Instructions for the task
Your task is to copy every line below that contains the word "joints".

Source data
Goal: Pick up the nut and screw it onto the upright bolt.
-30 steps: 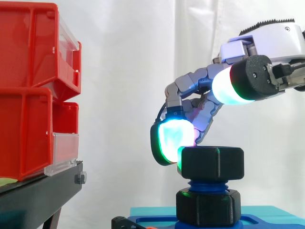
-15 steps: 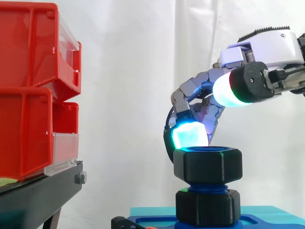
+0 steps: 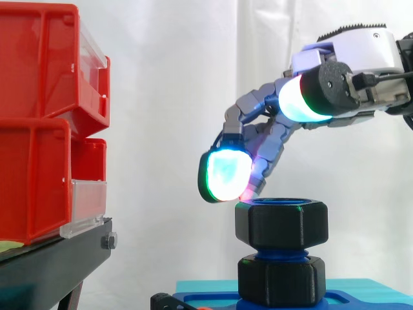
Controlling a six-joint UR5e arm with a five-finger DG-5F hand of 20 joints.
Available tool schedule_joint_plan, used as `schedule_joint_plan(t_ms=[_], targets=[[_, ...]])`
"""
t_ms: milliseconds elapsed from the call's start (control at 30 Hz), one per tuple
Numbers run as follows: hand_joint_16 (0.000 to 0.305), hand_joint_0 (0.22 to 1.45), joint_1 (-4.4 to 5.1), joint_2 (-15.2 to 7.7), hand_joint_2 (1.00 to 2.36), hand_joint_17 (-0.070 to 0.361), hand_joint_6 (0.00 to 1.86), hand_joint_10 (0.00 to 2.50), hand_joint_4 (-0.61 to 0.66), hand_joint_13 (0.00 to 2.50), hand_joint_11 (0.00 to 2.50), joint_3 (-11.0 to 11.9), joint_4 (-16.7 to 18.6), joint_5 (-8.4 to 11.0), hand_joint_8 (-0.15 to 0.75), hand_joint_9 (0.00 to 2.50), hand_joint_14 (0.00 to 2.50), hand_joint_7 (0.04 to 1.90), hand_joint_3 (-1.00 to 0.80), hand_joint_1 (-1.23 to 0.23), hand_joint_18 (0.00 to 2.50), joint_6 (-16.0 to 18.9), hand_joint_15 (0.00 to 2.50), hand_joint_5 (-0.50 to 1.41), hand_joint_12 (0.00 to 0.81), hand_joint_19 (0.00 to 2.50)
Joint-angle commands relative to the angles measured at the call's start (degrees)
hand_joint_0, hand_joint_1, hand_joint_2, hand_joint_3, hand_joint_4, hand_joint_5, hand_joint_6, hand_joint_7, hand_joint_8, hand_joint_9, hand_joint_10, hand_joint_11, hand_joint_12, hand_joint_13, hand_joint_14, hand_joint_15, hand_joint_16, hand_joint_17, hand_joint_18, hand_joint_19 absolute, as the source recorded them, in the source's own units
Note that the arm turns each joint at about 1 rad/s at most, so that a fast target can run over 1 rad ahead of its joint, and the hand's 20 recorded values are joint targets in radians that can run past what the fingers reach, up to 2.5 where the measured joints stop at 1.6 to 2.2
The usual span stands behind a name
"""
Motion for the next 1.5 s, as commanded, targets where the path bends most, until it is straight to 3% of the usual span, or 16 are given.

Result of the exercise
Controlling a six-joint UR5e arm with a five-finger DG-5F hand of 20 joints.
Note that the arm turns each joint at about 1 rad/s at most, so that a fast target can run over 1 rad ahead of its joint, and the hand's 20 recorded values are joint targets in radians that can run past what the fingers reach, up to 2.5 where the measured joints stop at 1.6 to 2.2

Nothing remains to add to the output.